Esercizi pubblici, firmato protocollo tra Prefettura e Confcommercio

L’accordo riguarda in particolare la prevenzione degli atti illegali all’interno e nelle vicinanze dei locali valorizzando il concorso e l’impegno dei singoli esercenti

È stato sottoscritto lunedì mattina negli uffici della Prefettura di Sassari il protocollo d’intesa sulla prevenzione degli atti illegali all’interno e nelle vicinanze degli esercizi pubblici. Hanno firmato il prefetto Grazia La Fauci e il presidente della Confcommercio Nord Sardegna Sebastiano Casu.

L’accordo, elaborato sulla scorta delle “Linee guida per la prevenzione degli atti illegali e di situazioni di pericolo per l’ordine e la sicurezza pubblica all’interno e nelle immediate vicinanze degli esercizi pubblici” adottate dal Ministro dell’Interno con decreto 21 gennaio 2025, prevede un sistema di cooperazione pubblico-privato volto ad accrescere l’efficacia delle azioni di prevenzione di atti illegali o di situazioni di criticità all’interno e nelle vicinanze dei pubblici locali, valorizzando il concorso e l’impegno dei singoli esercenti virtuosi.
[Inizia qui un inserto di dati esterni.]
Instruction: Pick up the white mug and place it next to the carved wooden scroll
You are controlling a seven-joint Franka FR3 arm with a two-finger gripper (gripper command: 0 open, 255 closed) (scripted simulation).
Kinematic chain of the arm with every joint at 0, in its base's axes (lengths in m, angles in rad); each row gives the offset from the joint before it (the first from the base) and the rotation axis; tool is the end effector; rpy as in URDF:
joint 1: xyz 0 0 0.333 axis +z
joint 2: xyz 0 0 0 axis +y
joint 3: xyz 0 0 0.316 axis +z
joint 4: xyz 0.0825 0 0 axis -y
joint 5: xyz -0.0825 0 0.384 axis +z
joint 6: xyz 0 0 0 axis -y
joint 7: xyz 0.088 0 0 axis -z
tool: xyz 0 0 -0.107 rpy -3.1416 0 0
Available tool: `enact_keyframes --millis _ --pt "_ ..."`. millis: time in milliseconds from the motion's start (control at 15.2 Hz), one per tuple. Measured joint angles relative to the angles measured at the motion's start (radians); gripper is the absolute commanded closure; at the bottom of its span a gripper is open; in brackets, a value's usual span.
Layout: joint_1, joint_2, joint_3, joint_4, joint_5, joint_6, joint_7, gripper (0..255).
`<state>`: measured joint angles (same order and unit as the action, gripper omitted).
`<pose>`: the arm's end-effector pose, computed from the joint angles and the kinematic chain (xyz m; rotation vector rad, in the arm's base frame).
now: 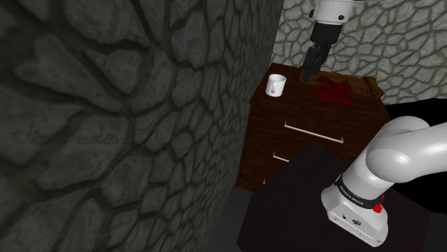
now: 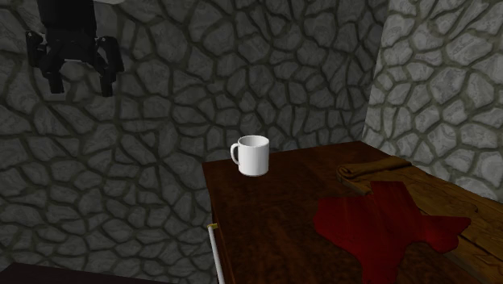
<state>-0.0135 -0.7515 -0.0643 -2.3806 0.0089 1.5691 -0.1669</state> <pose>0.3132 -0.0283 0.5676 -3.0767 -0.1655 0.0842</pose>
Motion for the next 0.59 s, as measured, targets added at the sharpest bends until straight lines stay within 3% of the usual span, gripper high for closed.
enact_keyframes --millis 594 --pt "-0.025 0.199 -0.108 0.057 -0.068 0.131 -0.14 0"
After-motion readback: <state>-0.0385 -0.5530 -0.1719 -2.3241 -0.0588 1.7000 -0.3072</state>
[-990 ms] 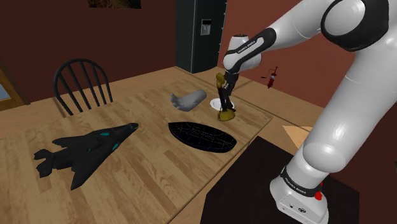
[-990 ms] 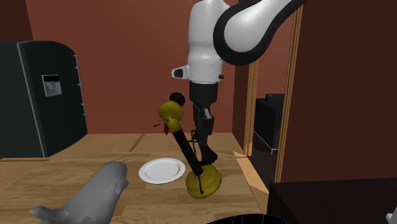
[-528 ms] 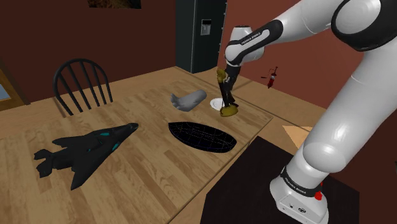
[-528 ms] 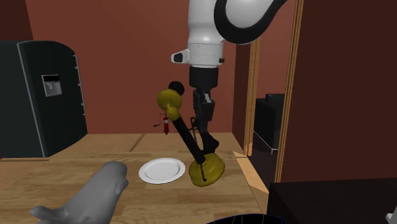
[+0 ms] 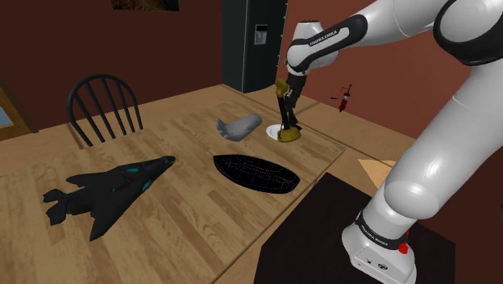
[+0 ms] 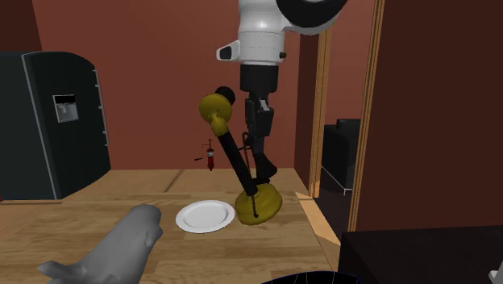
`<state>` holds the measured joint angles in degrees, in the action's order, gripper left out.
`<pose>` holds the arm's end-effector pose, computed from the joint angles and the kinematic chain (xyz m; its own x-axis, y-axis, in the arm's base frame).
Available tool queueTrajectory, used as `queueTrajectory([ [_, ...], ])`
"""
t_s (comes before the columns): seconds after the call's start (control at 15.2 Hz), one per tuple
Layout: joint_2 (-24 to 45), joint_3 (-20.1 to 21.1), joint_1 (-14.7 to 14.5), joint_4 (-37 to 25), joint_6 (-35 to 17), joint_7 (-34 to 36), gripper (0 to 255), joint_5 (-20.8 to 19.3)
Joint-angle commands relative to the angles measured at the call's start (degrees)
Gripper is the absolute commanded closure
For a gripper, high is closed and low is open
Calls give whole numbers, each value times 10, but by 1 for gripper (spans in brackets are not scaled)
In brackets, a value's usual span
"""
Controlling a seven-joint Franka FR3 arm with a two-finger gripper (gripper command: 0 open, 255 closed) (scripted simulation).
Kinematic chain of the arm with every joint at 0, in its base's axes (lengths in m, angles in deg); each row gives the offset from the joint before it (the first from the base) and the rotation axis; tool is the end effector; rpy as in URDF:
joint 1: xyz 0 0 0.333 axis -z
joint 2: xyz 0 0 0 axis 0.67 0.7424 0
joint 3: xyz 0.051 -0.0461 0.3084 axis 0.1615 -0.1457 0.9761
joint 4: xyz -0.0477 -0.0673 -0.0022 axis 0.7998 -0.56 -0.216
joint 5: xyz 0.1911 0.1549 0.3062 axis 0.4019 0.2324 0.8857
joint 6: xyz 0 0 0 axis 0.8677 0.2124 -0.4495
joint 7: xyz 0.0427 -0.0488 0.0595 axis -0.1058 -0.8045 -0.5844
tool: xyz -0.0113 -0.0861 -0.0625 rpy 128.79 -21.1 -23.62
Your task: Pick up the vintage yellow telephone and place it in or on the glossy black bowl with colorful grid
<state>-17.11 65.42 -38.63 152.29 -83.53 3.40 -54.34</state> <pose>0.4864 -0.1943 0.4227 0.9869 0.1599 0.0226 0.1571 -0.9831 0.0936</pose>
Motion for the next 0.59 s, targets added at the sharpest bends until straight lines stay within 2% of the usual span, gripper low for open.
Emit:
queueTrajectory([
  [0.0, -19, 11, -8, 13, 6, 23, 255, -7],
  [0.53, -95, 82, -52, 79, 27, 143, 255, -18],
])
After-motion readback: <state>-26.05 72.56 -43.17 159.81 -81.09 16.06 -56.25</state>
«La Confcommercio ha dimostrato grande sensibilità sul tema – ha detto Grazia La Fauci, prefetto di Sassari –. Una collaborazione importante anche in un contesto turistico. Si tratta di aspetti, security e safety, valorizzati nel protocollo. Pensiamo all’installazione di impianti di videosorveglianza interni ed esterni, l’illuminazione dell’ingresso per facilitare l’individuazione di eventuali responsabili di azioni criminose o controllati dalle forze di polizia, l’adozione di un codice dedicato all’educazione di un sano divertimento, l’attenzione al pubblico dei minori». Non si fa riferimento diretto alle sanzioni, già previste però dalle norme in vigore. «Dalla violazione del protocollo in sé non derivano sanzioni, ma impegni. La Prefettura vigilerà che le prescrizioni siano rispettate. Resta il fatto che il protocollo è in ogni caso un momento di condivisione dei valori che devono caratterizzare il divertimento».
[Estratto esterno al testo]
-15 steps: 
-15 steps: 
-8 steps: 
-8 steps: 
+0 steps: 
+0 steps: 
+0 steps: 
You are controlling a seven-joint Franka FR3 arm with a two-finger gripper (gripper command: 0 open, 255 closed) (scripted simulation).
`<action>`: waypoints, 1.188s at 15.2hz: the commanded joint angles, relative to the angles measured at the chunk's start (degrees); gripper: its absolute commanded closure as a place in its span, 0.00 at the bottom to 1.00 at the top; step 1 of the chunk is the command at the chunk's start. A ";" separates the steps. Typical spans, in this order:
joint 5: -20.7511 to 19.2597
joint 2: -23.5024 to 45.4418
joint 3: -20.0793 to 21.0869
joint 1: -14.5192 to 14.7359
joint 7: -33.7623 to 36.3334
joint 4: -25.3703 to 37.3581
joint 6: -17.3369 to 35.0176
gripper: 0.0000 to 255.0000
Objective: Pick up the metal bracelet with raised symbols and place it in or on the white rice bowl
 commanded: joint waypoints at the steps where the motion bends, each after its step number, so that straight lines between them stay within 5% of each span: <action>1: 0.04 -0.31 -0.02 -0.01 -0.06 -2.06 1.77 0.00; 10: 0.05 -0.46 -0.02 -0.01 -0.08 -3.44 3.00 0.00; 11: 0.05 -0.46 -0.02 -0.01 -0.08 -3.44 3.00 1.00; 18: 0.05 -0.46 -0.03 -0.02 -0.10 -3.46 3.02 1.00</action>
«Prevenire è meglio che curare – ha aggiunto Bastianino Casu, presidente della Confcommercio –. Ormai è arrivato il momento di collaborare sempre di più tra istituzioni ed esercenti, ai quali spetta rispettare una logica comportamentale. E ci aspettiamo che chi deve mantenere l’ordine pubblico faccia lo stesso».
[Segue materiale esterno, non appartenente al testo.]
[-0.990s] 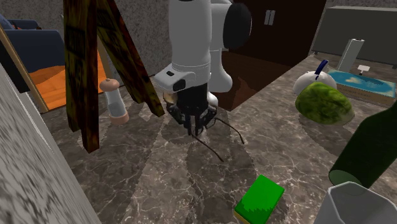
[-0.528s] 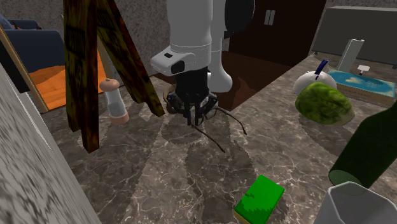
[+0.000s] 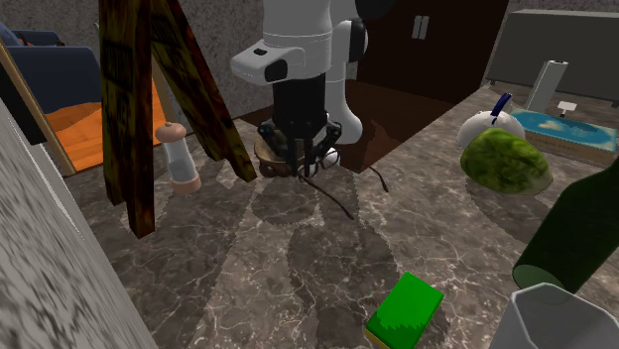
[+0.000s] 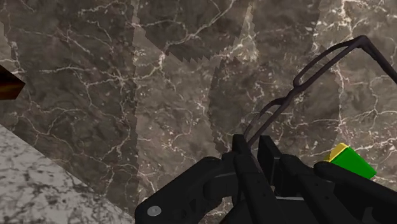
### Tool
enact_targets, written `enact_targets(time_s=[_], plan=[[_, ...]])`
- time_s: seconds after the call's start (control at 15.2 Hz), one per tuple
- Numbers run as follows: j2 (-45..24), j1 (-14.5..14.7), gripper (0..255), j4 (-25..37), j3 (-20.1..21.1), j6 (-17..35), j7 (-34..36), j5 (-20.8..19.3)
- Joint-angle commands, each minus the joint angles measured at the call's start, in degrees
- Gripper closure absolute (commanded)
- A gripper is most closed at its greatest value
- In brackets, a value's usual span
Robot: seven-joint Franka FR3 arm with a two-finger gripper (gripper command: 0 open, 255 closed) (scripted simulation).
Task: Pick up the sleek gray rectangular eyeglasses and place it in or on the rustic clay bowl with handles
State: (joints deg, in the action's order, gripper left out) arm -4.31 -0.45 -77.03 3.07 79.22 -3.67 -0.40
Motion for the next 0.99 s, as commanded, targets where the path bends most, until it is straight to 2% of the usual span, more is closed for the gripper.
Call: enact_targets(time_s=[0.0, 0.4, 0.92], plan=[[-0.5, 0.0, 255, 1.6, 0.0, -1.1, 0.0, 0.0], [11.9, -2.6, 255, -12.5, -2.6, 0.6, -5.2, 0.1], [25.3, -5.4, 255, -24.8, -7.2, -0.4, -12.7, -1.7]])
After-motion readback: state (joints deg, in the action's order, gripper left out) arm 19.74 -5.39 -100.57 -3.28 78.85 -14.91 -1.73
Ci sarà un costante monitoraggio dell’applicazione del protocollo. In particolare, ci sarà una verifica approfondita dopo la prossima estate.

L’adesione al Protocollo da parte dei singoli esercenti, che avverrà su base volontaria, e il puntuale e integrale rispetto degli impegni ivi delineati, implica un vantaggio reputazionale in favore dell’operatore economico ed è valutato dal questore anche ai fini dell’adozione dei provvedimenti di competenza, tra i quali quelli di cui all’art 100 TULPS, determinando l’applicazione di meccanismi premiali in favore degli esercenti “virtuosi”.

Erano presenti i vertici provinciali delle Forze dell’Ordine e dei Vigili del Fuoco, il sindaco metropolitano di Sassari Giuseppe Mascia, la vicesindaca di Olbia, Sabrina Serra, i primi cittadini Tempio, Giovanni Antonio Giuseppe Addis, di Porto Torres, Massimo Mulas, di Ozieri, Marco Peralta, il vicesindaco di Arzachena, Alessandro Malu, l’assessora al turismo, sviluppo economico e attività produttive di Alghero, Ornella Piras.

La presenza dei rappresentanti degli Enti locali rafforza, anche a livello locale, la più ampia diffusione dell’iniziativa che, come detto, si pone l’obiettivo di valorizzare sani momenti di aggregazione, rafforzando la cornice di legalità, a beneficio e supporto di un comparto strategico per la crescita e il benessere del territorio.